--- DATA TO USE ---

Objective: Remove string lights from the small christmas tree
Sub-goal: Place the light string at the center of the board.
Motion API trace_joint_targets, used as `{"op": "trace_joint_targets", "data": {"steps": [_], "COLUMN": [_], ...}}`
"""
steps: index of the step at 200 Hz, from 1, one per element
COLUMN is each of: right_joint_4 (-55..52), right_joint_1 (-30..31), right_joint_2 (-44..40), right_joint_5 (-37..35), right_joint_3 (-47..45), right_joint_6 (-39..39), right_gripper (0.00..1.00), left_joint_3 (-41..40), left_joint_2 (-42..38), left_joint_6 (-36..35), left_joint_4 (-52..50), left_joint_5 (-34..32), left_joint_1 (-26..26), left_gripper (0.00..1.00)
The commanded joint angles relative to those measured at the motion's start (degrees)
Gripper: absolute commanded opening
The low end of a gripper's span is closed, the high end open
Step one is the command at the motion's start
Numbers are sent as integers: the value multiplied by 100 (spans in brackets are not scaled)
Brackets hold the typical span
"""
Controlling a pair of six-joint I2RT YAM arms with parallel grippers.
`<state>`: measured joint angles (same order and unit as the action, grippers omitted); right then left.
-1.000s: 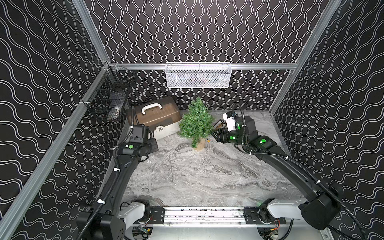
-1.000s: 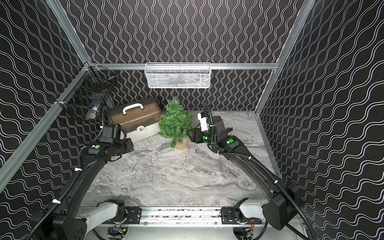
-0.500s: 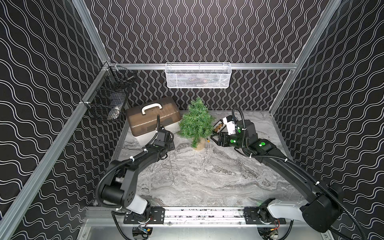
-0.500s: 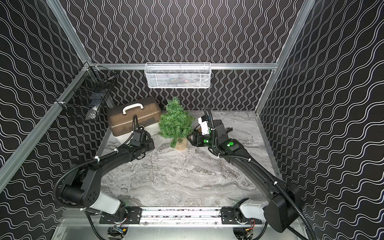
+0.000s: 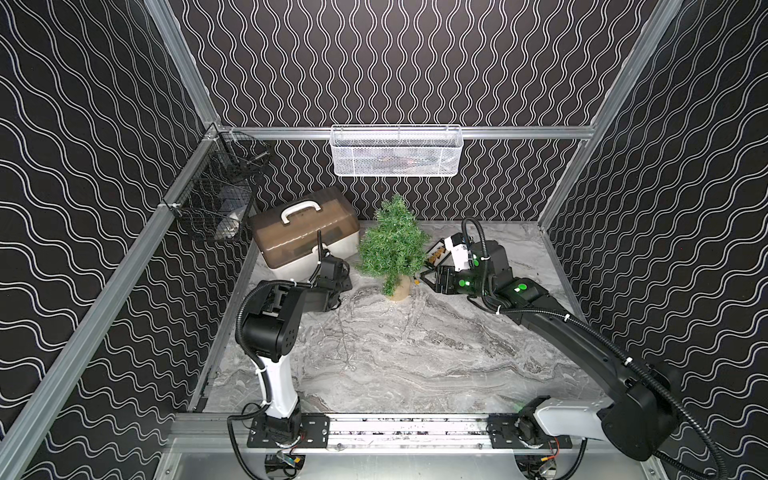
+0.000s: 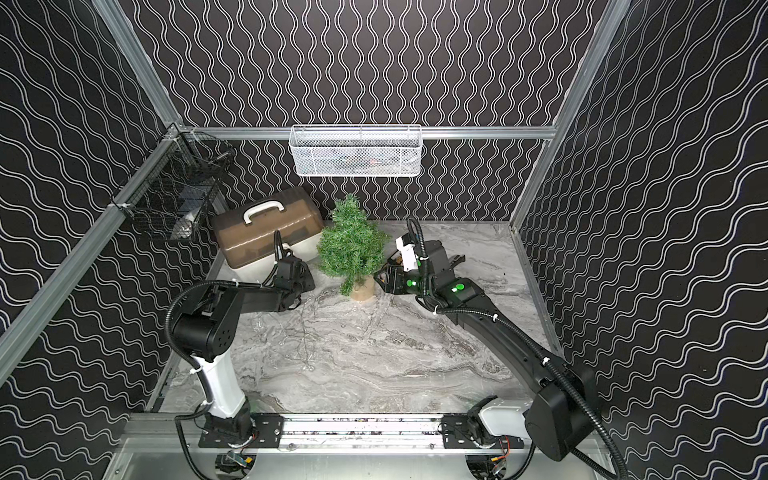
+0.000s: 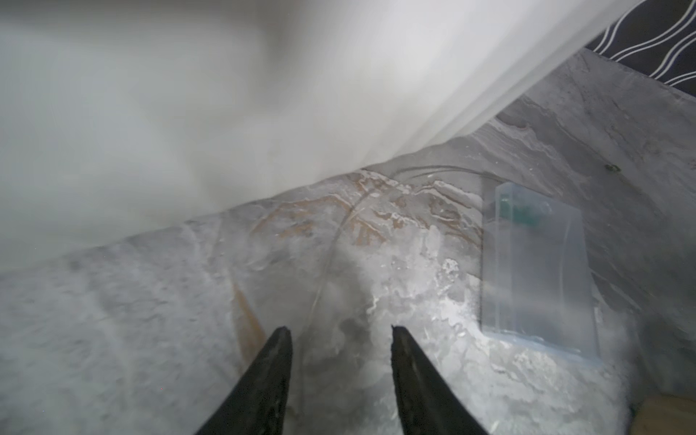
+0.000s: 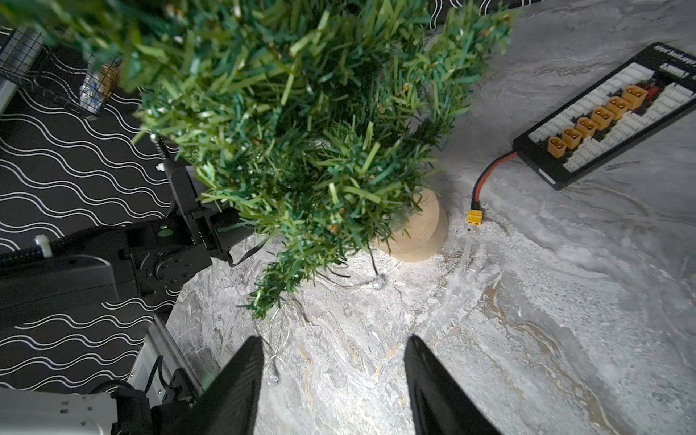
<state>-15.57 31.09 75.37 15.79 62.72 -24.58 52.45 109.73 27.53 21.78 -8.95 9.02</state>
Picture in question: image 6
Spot thin wire string lights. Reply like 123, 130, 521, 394
299, 286, 382, 372

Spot small green christmas tree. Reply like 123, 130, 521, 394
317, 194, 390, 297

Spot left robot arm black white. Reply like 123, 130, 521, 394
164, 231, 315, 445

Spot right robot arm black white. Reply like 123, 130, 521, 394
374, 217, 629, 479

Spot black battery pack case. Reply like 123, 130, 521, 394
386, 250, 403, 270

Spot small black tool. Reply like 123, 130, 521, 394
449, 255, 466, 269

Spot brown white storage box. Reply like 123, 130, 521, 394
212, 187, 324, 282

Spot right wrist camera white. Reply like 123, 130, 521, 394
396, 233, 420, 272

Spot white wire wall basket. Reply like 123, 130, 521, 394
289, 124, 423, 177

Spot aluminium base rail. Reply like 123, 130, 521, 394
121, 413, 530, 455

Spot black wire wall basket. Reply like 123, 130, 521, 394
116, 123, 235, 243

---

| WHAT THE TASK REQUIRES |
Repeat the records word for word and drop any pictures.

| WRITTEN REPLY |
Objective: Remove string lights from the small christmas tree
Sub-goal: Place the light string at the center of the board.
Motion API trace_joint_targets, used as `{"op": "trace_joint_targets", "data": {"steps": [_], "COLUMN": [_], ...}}`
"""
steps: index of the step at 200 Hz, from 1, one per element
COLUMN is each of: right_joint_4 (-55..52), right_joint_1 (-30..31), right_joint_2 (-44..40), right_joint_5 (-37..35), right_joint_3 (-47..45), right_joint_6 (-39..39), right_gripper (0.00..1.00), left_joint_3 (-41..40), left_joint_2 (-42..38), left_joint_6 (-36..35), left_joint_4 (-52..50), left_joint_5 (-34..32), left_joint_1 (-26..26), left_gripper (0.00..1.00)
The commanded joint angles relative to those measured at the motion's start (degrees)
Gripper: absolute commanded opening
The low end of a gripper's span is closed, the high end open
Step one is the command at the motion's start
Numbers are sent as integers: the value multiplied by 100 (spans in brackets are not scaled)
Brackets hold the typical span
"""
Controlling a pair of six-joint I2RT YAM arms with parallel grippers.
`<state>`: measured joint angles (same order and unit as the action, grippers omitted); right then left.
-1.000s: 
-1.000s: 
-0.500s: 
-0.500s: 
+0.000s: 
+0.000s: 
+0.000s: 
+0.000s: 
<state>-15.57 31.09 75.37 15.79 62.72 -24.58 52.45 109.73 27.53 21.78 -8.95 9.02</state>
Picture in question: image 6
Spot thin wire string lights. Reply like 123, 130, 521, 394
299, 286, 382, 372

Spot small green christmas tree. Reply like 123, 130, 521, 394
317, 194, 390, 297

Spot left robot arm black white. Reply like 123, 130, 521, 394
164, 231, 315, 445

Spot right robot arm black white. Reply like 123, 130, 521, 394
374, 217, 629, 479

Spot black battery pack case. Reply like 123, 130, 521, 394
386, 250, 403, 270

Spot small black tool. Reply like 123, 130, 521, 394
449, 255, 466, 269

Spot brown white storage box. Reply like 123, 130, 521, 394
212, 187, 324, 282

Spot right wrist camera white. Reply like 123, 130, 521, 394
396, 233, 420, 272

Spot white wire wall basket. Reply like 123, 130, 521, 394
289, 124, 423, 177

Spot aluminium base rail. Reply like 123, 130, 521, 394
121, 413, 530, 455

Spot black wire wall basket. Reply like 123, 130, 521, 394
116, 123, 235, 243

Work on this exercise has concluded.